### THE PROBLEM
The answer is a stretch of the material below, returned exactly: the line containing "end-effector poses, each", the line containing "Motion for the", and all lines between.
━━━━━━━━
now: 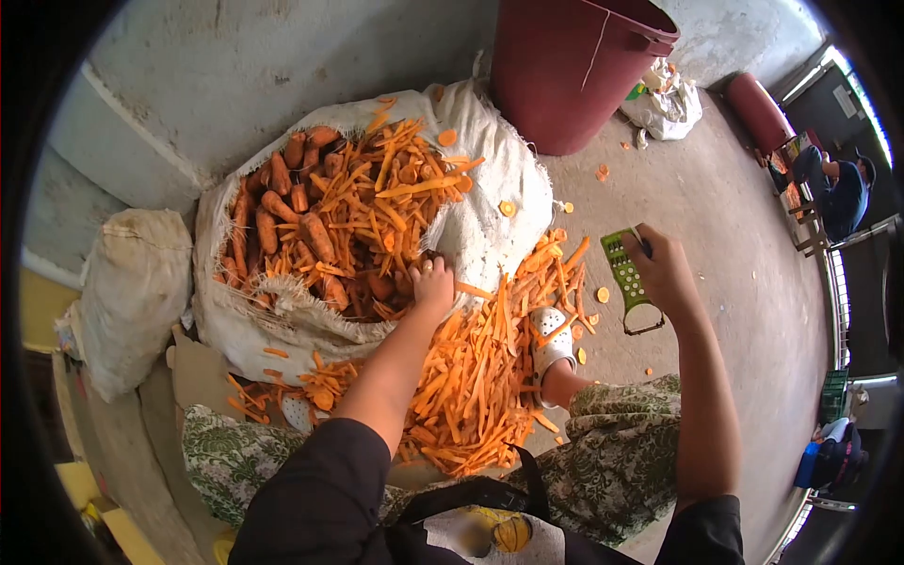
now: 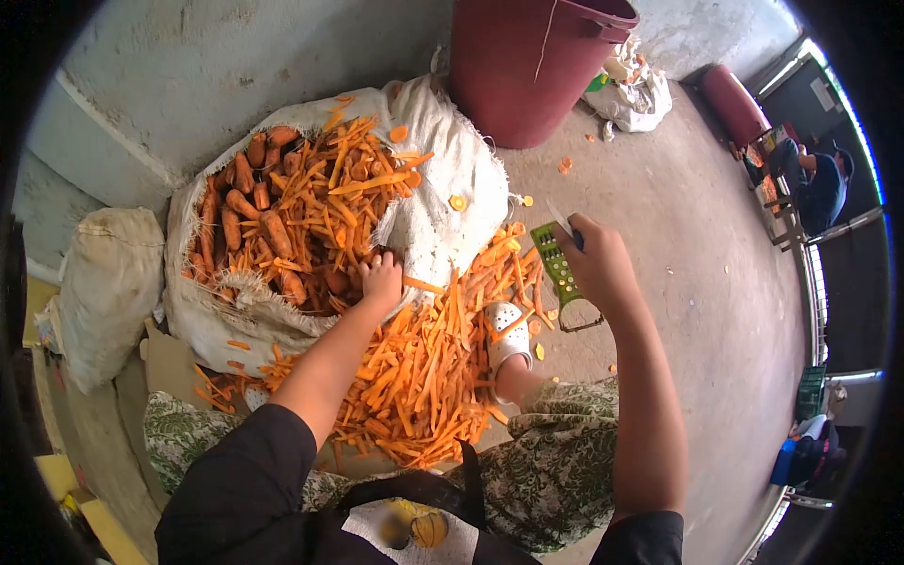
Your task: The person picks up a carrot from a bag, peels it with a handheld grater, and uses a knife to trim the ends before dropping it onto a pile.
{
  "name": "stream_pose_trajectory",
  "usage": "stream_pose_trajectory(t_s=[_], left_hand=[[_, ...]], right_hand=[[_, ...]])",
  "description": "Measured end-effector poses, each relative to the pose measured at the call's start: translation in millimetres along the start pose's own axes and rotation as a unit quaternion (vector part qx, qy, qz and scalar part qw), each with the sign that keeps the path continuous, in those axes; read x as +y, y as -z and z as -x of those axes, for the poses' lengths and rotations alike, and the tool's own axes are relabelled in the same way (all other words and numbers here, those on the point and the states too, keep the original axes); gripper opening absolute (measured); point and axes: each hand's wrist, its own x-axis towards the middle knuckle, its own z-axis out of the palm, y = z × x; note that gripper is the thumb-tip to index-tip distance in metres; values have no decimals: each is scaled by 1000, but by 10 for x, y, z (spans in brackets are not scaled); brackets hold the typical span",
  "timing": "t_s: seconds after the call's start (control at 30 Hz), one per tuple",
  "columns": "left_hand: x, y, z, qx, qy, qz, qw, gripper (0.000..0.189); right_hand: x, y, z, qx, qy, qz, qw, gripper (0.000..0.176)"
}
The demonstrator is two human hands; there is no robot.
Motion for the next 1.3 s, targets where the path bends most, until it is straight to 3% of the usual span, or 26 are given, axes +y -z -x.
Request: stream_pose_trajectory(t_s=[0.07,0.13,0.2,0.27,0.3,0.33,0.37,0.47,0.5,0.53,0.6,0.73,0.77,0.8,0.83,0.9,0.97,1.0,1.07,1.1,1.23,1.3], left_hand=[[-175,-202,34,25,15,-19,999,23],[-436,-253,68,-31,135,216,967,37],[-584,80,205,-110,240,288,920,47],[-741,183,291,-63,278,344,895,43],[-777,458,392,-82,315,535,780,42],[-804,713,497,-96,332,699,626,41],[-812,922,578,-87,331,699,628,41],[-781,1473,779,-211,125,838,488,38],[-736,1578,827,-195,99,857,466,41],[-642,1767,900,-186,92,858,470,41],[-422,2111,1038,-213,-3,880,425,44],[52,2676,1561,-219,-26,881,418,49],[69,2651,1612,-222,-26,886,406,50],[137,2841,1840,-236,-7,873,427,44],[177,2870,1955,-235,-5,884,405,42],[205,2836,2116,-229,-5,896,380,40],[199,2753,2256,-189,53,891,410,38],[178,2683,2307,-191,56,892,405,38],[117,2529,2324,-199,58,897,390,35],[162,2508,2328,-165,64,921,346,33],[145,2494,2378,-162,90,920,345,42],[124,2423,2335,-162,96,931,314,40]], right_hand=[[19,3,1,4,3,-6,1000,27],[9,14,15,17,21,-4,1000,27],[-55,36,33,34,42,-6,999,27],[-151,55,42,44,17,-11,999,28],[-184,54,35,47,24,-18,998,28],[-205,41,24,68,20,-33,997,30],[-228,41,13,90,17,-46,995,31],[-351,22,-25,104,25,-128,986,35],[-367,-22,-52,123,50,-141,981,35],[-435,-51,-59,129,59,-144,979,35],[-637,-118,-35,121,48,-231,964,35],[-1180,-161,259,121,10,-388,913,32],[-1343,-135,389,132,19,-451,882,32],[-1473,-140,500,139,27,-512,847,31],[-1558,-167,574,119,1,-560,820,31],[-1667,-224,715,109,10,-562,820,31],[-1820,-307,866,80,-1,-572,816,31],[-1862,-401,885,72,-1,-541,838,31],[-1925,-499,980,67,30,-503,861,29],[-1979,-522,1026,53,24,-528,847,27],[-1928,-715,1006,63,34,-427,901,29],[-1978,-685,1064,65,25,-431,900,27]])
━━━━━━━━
### TASK ANSWER
  "description": "Measured end-effector poses, each relative to the pose measured at the call's start: translation in millimetres along the start pose's own axes and rotation as a unit quaternion (vector part qx, qy, qz and scalar part qw), each with the sign that keeps the path continuous, in those axes; read x as +y, y as -z and z as -x of those axes, for the poses' lengths and rotations alike, and the tool's own axes are relabelled in the same way (all other words and numbers here, those on the point and the states too, keep the original axes); gripper opening absolute (measured); point and axes: each hand's wrist, its own x-axis towards the middle knuckle, its own z-axis out of the palm, y = z × x; note that gripper is the thumb-tip to index-tip distance in metres; values have no decimals: each is scaled by 1000, but by 10 for x, y, z (spans in brackets are not scaled); brackets hold the typical span",
  "timing": "t_s: seconds after the call's start (control at 30 Hz), one per tuple",
  "columns": "left_hand: x, y, z, qx, qy, qz, qw, gripper (0.000..0.189); right_hand: x, y, z, qx, qy, qz, qw, gripper (0.000..0.176)"
}
The demonstrator is two human hands; there is no robot.
Motion for the next 1.3 s, targets where the path bends most, until it is straight to 3% of the usual span, or 26 are given, axes +y -z -x.

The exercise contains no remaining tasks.